[Recorded data]
%%
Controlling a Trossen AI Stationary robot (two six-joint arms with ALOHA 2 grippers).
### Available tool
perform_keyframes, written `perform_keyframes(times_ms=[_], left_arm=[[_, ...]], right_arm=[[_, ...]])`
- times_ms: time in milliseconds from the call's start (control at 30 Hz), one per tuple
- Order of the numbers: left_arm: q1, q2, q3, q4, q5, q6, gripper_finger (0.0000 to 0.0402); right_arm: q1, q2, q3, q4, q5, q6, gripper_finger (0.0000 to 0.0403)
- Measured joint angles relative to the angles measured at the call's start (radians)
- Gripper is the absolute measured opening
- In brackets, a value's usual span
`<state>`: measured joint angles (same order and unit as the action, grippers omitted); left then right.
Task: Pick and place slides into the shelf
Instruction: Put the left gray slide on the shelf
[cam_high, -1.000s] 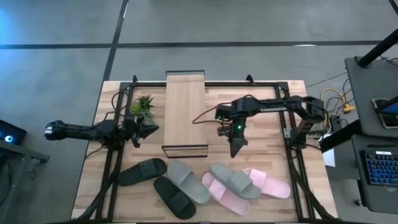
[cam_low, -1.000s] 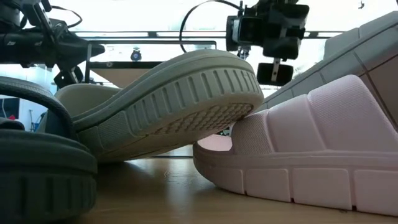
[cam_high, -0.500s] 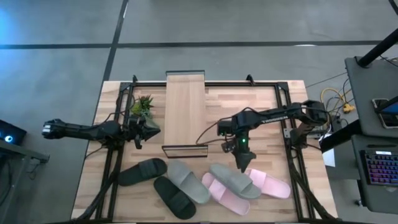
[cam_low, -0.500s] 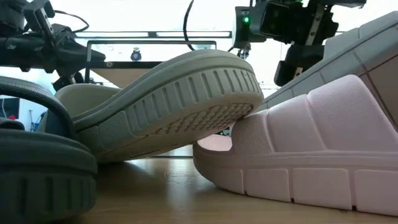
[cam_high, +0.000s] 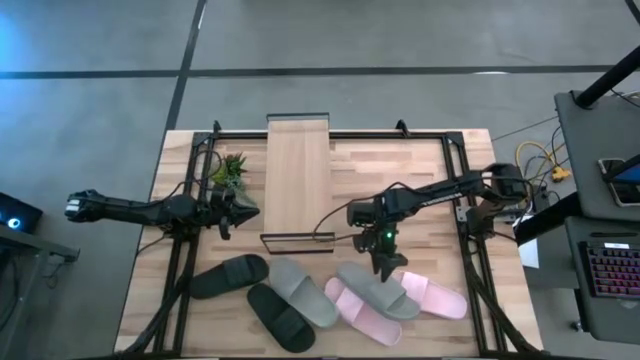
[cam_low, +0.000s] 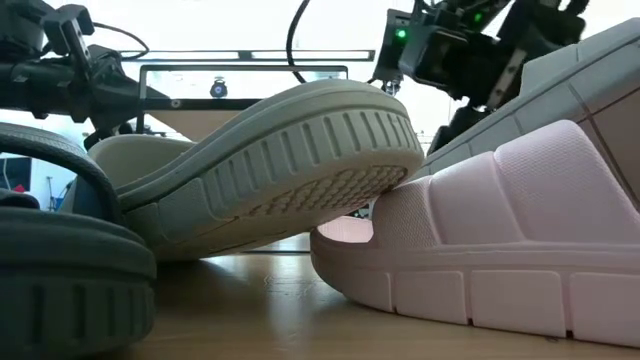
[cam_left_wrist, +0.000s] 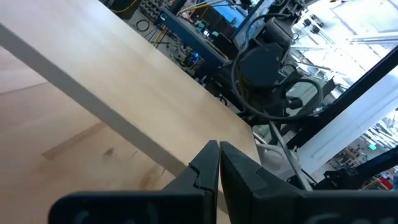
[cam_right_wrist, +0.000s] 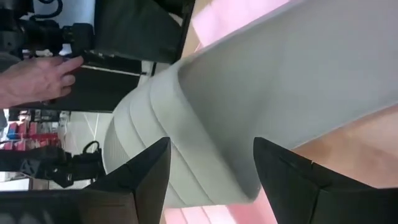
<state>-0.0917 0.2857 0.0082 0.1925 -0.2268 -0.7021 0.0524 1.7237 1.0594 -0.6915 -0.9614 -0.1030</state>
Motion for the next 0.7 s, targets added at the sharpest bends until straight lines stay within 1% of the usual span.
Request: perform_keyframes(times_ms=[200,333,400,500,700], left_arm=[[0.0,0.009,0.0,-0.001,0.0,0.0,0.0],[0.0,0.008,0.0,0.0,0.0,0.001,0.0],[0.0,0.009,0.0,0.0,0.0,0.001,0.0],[0.0,0.013,0.0,0.0,0.0,0.001,0.0],[0.0,0.02,0.0,0.0,0.0,0.001,0.0]], right_arm=[[0.06,0.0,-0.052,0.134,-0.007,0.103,0.0221],[0.07,0.0,-0.056,0.146,-0.008,0.143,0.0221],[0.07,0.0,-0.058,0.144,-0.018,0.156,0.0212],[0.073,0.0,-0.062,0.145,-0.036,0.156,0.0175],[0.087,0.0,-0.067,0.144,-0.061,0.155,0.0061]])
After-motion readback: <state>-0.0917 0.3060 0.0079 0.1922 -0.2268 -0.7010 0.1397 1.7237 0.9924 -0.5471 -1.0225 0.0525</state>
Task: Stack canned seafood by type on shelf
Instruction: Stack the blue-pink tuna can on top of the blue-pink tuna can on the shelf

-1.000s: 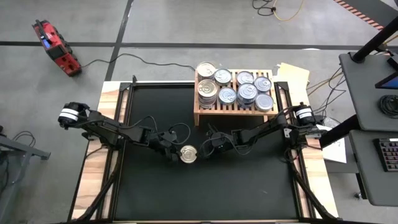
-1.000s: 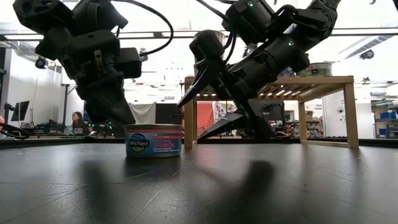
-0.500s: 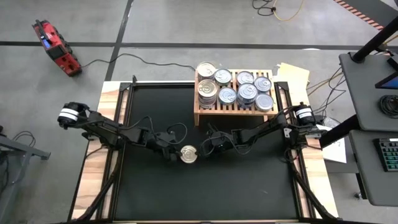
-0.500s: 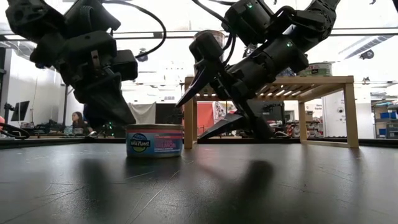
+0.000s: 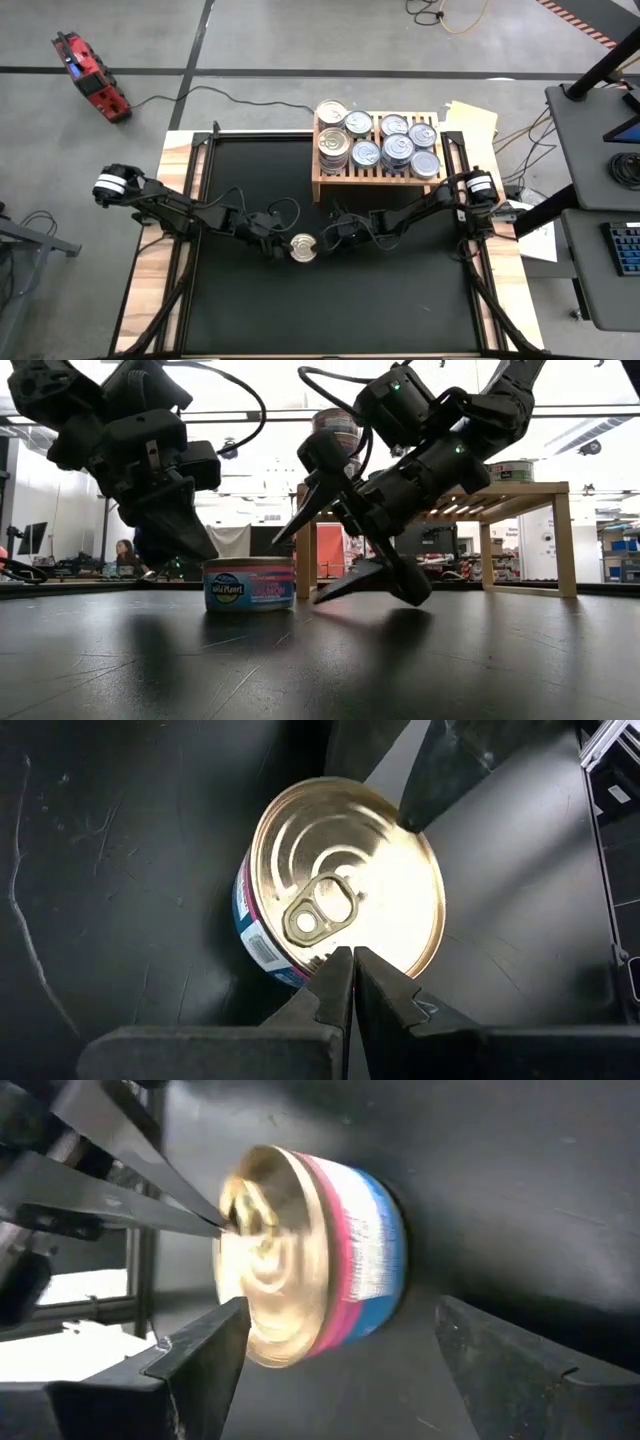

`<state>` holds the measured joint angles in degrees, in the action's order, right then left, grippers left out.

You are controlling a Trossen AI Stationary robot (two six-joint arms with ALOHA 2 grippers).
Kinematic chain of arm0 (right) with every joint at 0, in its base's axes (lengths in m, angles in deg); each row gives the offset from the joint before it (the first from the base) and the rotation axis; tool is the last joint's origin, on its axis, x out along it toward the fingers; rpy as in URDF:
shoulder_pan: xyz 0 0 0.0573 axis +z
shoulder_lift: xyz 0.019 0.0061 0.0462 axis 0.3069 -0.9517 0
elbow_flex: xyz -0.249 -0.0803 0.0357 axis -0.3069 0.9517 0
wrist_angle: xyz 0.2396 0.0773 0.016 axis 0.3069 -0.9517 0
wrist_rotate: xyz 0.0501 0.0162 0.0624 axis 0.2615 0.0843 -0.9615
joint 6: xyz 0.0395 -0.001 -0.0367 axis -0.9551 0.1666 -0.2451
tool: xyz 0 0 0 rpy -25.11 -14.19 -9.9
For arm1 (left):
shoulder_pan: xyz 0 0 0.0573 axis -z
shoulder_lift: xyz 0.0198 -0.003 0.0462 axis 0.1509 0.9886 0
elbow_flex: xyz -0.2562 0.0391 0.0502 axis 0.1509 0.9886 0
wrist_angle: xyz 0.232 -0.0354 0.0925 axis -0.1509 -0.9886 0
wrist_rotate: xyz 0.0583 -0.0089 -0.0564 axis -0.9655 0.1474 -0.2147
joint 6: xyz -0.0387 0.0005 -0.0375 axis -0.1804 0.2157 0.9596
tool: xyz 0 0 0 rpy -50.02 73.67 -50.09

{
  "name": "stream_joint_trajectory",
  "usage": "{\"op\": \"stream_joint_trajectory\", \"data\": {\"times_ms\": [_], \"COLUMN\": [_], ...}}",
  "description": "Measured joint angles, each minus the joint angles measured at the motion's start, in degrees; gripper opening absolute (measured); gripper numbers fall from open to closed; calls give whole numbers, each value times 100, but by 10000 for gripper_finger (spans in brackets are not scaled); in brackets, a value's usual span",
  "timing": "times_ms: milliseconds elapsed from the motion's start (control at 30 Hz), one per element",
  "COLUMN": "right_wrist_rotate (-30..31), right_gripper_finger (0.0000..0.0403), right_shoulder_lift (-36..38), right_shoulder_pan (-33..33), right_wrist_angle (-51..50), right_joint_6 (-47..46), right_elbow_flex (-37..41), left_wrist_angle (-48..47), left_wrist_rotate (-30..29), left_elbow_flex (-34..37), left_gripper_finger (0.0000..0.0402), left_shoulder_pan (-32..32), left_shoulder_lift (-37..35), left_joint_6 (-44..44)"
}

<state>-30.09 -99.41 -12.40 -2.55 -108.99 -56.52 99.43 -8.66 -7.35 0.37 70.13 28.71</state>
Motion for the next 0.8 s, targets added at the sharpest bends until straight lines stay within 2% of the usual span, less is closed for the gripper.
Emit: {"op": "stream_joint_trajectory", "data": {"times_ms": [400, 800], "right_wrist_rotate": [-256, -711], "right_gripper_finger": [320, 293], "right_shoulder_lift": [-246, -621], "right_shoulder_pan": [-18, -92], "right_wrist_angle": [-44, -134], "right_joint_6": [310, 723], "right_elbow_flex": [-374, -879], "left_wrist_angle": [353, 378], "left_wrist_rotate": [40, 22], "left_elbow_flex": [276, 300], "left_gripper_finger": [0, 0], "left_shoulder_pan": [104, 101], "left_shoulder_lift": [2, 17], "left_joint_6": [399, 253]}}
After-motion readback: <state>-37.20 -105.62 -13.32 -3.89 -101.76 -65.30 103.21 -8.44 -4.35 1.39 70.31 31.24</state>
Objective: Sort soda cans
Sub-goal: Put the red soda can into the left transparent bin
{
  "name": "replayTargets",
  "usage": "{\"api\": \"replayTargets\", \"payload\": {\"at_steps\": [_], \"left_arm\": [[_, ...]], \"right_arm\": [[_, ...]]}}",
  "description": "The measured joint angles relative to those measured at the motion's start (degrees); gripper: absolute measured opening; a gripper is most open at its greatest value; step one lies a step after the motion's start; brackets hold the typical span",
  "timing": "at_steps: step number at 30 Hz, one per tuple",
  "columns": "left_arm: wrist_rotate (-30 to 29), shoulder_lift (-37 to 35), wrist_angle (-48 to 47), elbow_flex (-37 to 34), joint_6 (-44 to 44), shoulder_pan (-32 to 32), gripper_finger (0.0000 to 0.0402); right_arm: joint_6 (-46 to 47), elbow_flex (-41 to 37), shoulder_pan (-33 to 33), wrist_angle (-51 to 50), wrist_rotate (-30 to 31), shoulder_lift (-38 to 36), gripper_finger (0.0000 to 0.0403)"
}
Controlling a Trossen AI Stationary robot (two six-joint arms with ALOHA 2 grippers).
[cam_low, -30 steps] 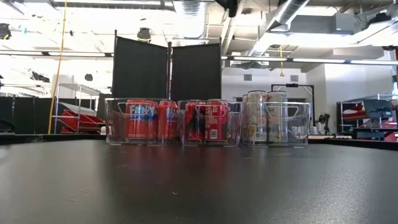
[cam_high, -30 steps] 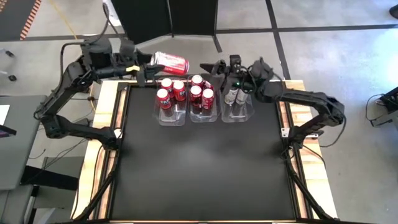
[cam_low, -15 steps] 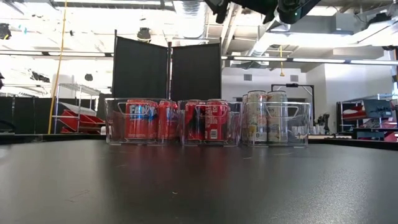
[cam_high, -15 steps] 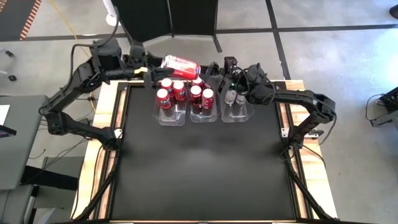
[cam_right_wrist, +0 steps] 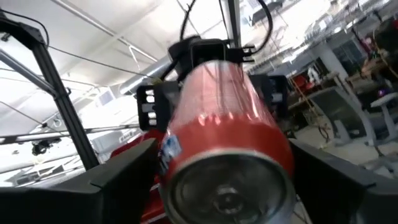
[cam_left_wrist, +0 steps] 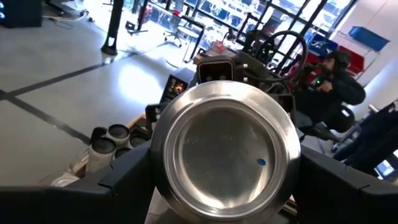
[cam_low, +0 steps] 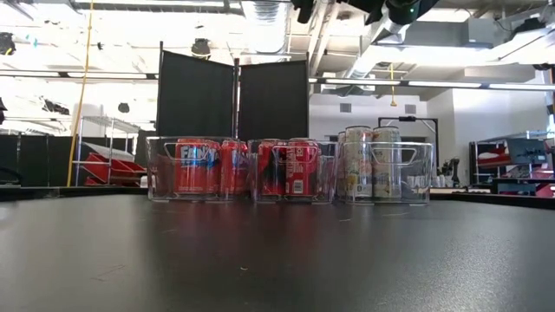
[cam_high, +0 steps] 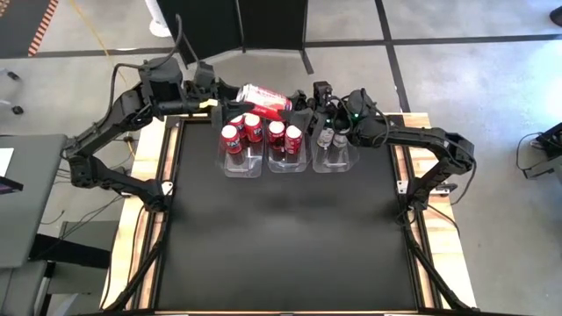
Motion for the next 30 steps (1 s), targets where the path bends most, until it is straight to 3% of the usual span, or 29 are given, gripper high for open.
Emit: {"api": "replayTargets", "payload": {"at_steps": [5, 10, 13, 15, 19, 23, 30], "left_arm": [[-0.68, 0.00, 0.26, 0.00, 0.21, 0.00, 0.0301], [-1.81, -0.01, -0.70, 0.00, 0.89, 0.04, 0.0301], [-2.13, -0.33, -6.99, 0.17, 3.05, 0.59, 0.0304], [-3.09, -0.88, -12.89, 0.28, 3.18, 1.85, 0.0332], [-8.34, -0.95, -23.73, 0.14, 5.76, 3.92, 0.0386], [-15.38, -1.36, -33.24, 0.03, 7.18, 4.16, 0.0375], [-19.09, -1.22, -37.58, 0.00, 8.17, 4.13, 0.0372]], "right_arm": [[0.58, -0.02, -0.02, -0.36, -0.53, 0.00, 0.0298], [0.95, 0.00, -0.02, -0.55, -0.93, 0.00, 0.0290], [-0.79, 1.46, -0.13, -5.98, -2.79, -0.11, 0.0288], [-2.95, 3.70, -0.13, -12.81, -3.08, -0.34, 0.0287], [-10.89, 11.86, -1.11, -36.22, 0.28, -0.50, 0.0287], [-22.15, 23.10, -2.53, -58.10, 4.76, 0.87, 0.0286], [-30.53, 38.67, -4.84, -79.45, 9.85, 11.55, 0.0286]]}}
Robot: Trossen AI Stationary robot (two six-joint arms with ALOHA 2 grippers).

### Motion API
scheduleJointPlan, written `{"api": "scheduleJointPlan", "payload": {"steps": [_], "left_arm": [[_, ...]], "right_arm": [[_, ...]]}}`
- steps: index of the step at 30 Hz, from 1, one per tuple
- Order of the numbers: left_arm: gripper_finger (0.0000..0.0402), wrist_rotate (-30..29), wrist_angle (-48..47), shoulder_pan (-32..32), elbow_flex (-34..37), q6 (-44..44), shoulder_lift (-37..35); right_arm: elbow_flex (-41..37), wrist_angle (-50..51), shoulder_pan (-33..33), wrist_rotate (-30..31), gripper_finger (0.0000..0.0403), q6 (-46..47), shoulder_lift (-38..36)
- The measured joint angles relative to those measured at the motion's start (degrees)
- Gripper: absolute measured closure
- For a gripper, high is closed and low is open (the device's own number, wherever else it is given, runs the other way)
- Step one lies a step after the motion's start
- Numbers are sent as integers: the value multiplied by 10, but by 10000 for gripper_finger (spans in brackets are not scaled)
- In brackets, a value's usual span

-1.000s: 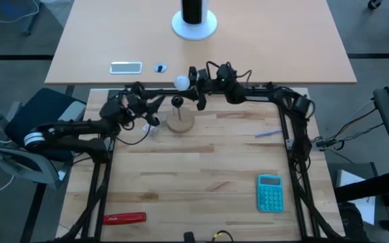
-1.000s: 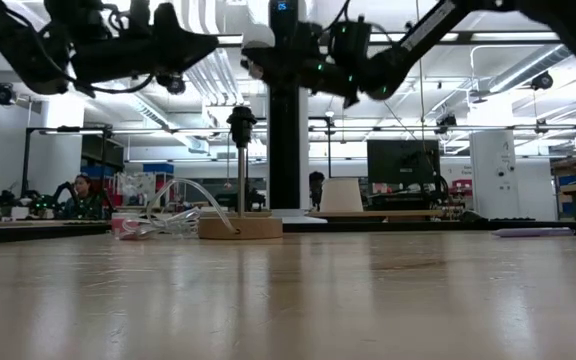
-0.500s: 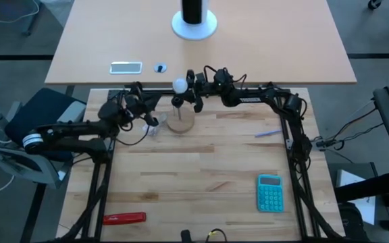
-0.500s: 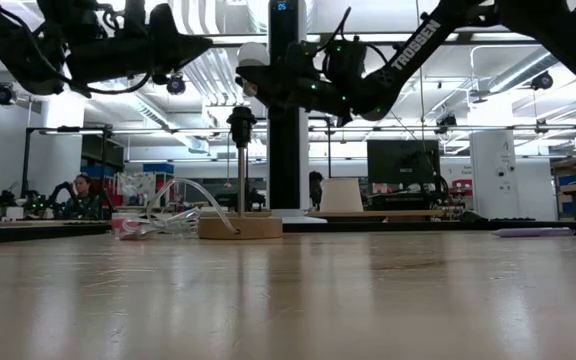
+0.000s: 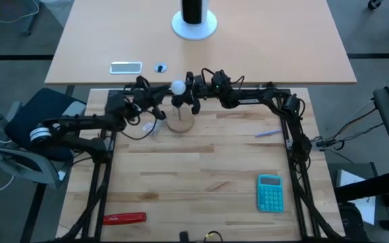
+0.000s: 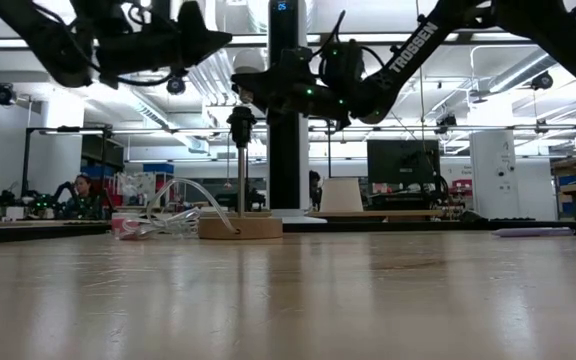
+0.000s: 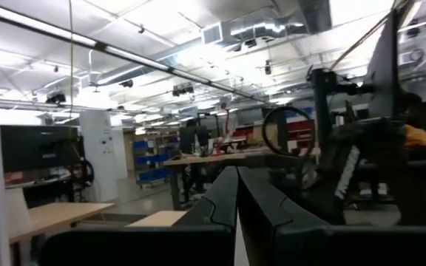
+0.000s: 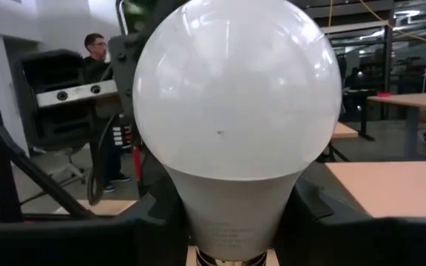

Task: Screw lightbulb
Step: Insert the lightbulb into the wooden table lamp

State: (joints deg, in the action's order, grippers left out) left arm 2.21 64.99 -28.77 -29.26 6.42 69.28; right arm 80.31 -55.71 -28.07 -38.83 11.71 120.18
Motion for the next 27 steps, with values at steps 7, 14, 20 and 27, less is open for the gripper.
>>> {"api": "scheduleJointPlan", "payload": {"steps": [7, 14, 20, 27], "left_arm": [[401, -3, 0, 0, -31, 2, 31], [401, -3, -1, 0, -30, 2, 32], [401, -3, -27, 0, -29, 2, 32], [401, -3, -67, 0, -29, 0, 32]], "right_arm": [[0, 31, 7, 14, 276, -42, 0], [0, 50, 6, 32, 276, -70, 0], [0, 65, 7, 35, 276, -73, 0], [0, 71, 8, 35, 244, -77, 0]]}}
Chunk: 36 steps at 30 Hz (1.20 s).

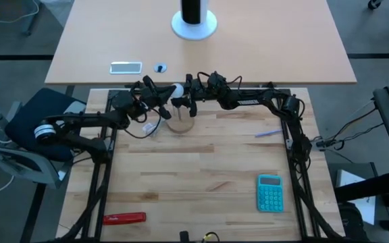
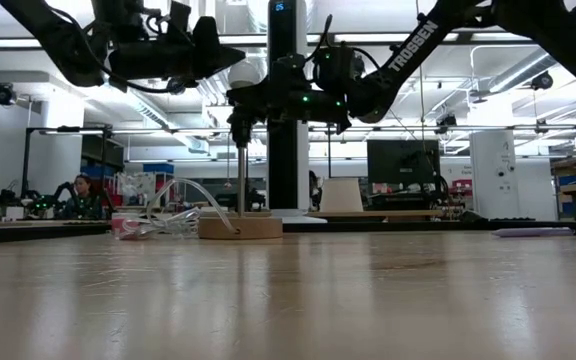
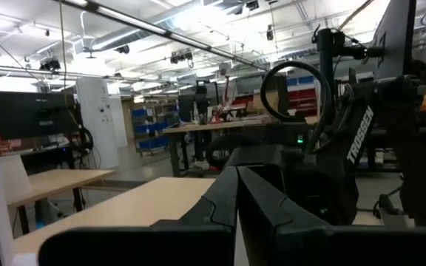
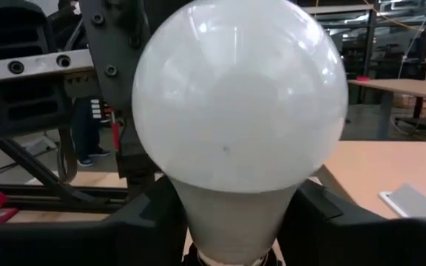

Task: Screw lightbulb
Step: Insert the lightbulb into the wooden table lamp

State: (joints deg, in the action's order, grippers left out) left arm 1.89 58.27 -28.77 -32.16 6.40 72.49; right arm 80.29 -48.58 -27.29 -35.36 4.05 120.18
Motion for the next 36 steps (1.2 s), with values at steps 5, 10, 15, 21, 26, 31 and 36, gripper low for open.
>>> {"api": "scheduleJointPlan", "payload": {"steps": [5, 10, 15, 21, 26, 31, 36], "left_arm": [[401, 0, 0, 0, 0, 0, 0], [401, 0, -4, 0, 0, -3, 0], [401, -24, -11, 0, 0, -9, -1], [401, -25, -14, 0, 0, -9, -1], [401, -25, -15, 0, 0, -9, -1], [401, -25, -16, 0, 0, -9, -1], [401, -25, -17, 0, 0, -9, -1]], "right_arm": [[0, 4, 0, 0, 217, -3, 0], [0, 4, 0, 0, 205, -8, 0], [0, 14, 0, 0, 194, -12, -1], [-1, 58, 0, 0, 174, -40, -12], [-1, 105, 0, 9, 162, -67, -30], [-1, 145, 0, 11, 159, -87, -48], [-1, 193, 0, 12, 168, -104, -64]]}}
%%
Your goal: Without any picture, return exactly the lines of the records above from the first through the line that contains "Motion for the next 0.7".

Reply to the task:
Controlling a Trossen AI Stationary robot (two six-joint arms with ALOHA 2 grippers).
### Available tool
perform_keyframes, written `perform_keyframes(times_ms=[_], left_arm=[[_, ...]], right_arm=[[_, ...]])`
- times_ms: time in milliseconds from the call's start (control at 30 Hz), one per tuple
- Order of the numbers: left_arm: q1, q2, q3, q4, q5, q6, gripper_finger (0.0000 to 0.0402); right_arm: q1, q2, q3, q4, q5, q6, gripper_finger (0.0000 to 0.0403)
- Measured joint angles relative to the angles measured at the call's start (radians)
- Gripper is the absolute measured opening
- In brackets, a value's usual span
`<state>`: measured joint angles (same order and unit as the action, grippers omitted); left then right.
Task: Pick and place slides into the shelf
Instruction: Put the left gray slide on the shelf
[cam_high, -1.000s] 
[cam_low, -1.000s] 
[cam_high, -0.500s] 
[cam_low, -0.500s] 
[cam_high, +0.000s] 
[cam_low, +0.000s] 
[cam_left_wrist, +0.000s] 
[cam_right_wrist, +0.000s] 
<state>-0.0917 0.2857 0.0082 0.1925 -0.2268 -0.7021 0.0524 1.7237 1.0594 -0.6915 -0.9614 -0.1030</state>
Motion for the next 0.7 s, targets added at the sharpest bends until straight lines stay within 1% of the usual span.

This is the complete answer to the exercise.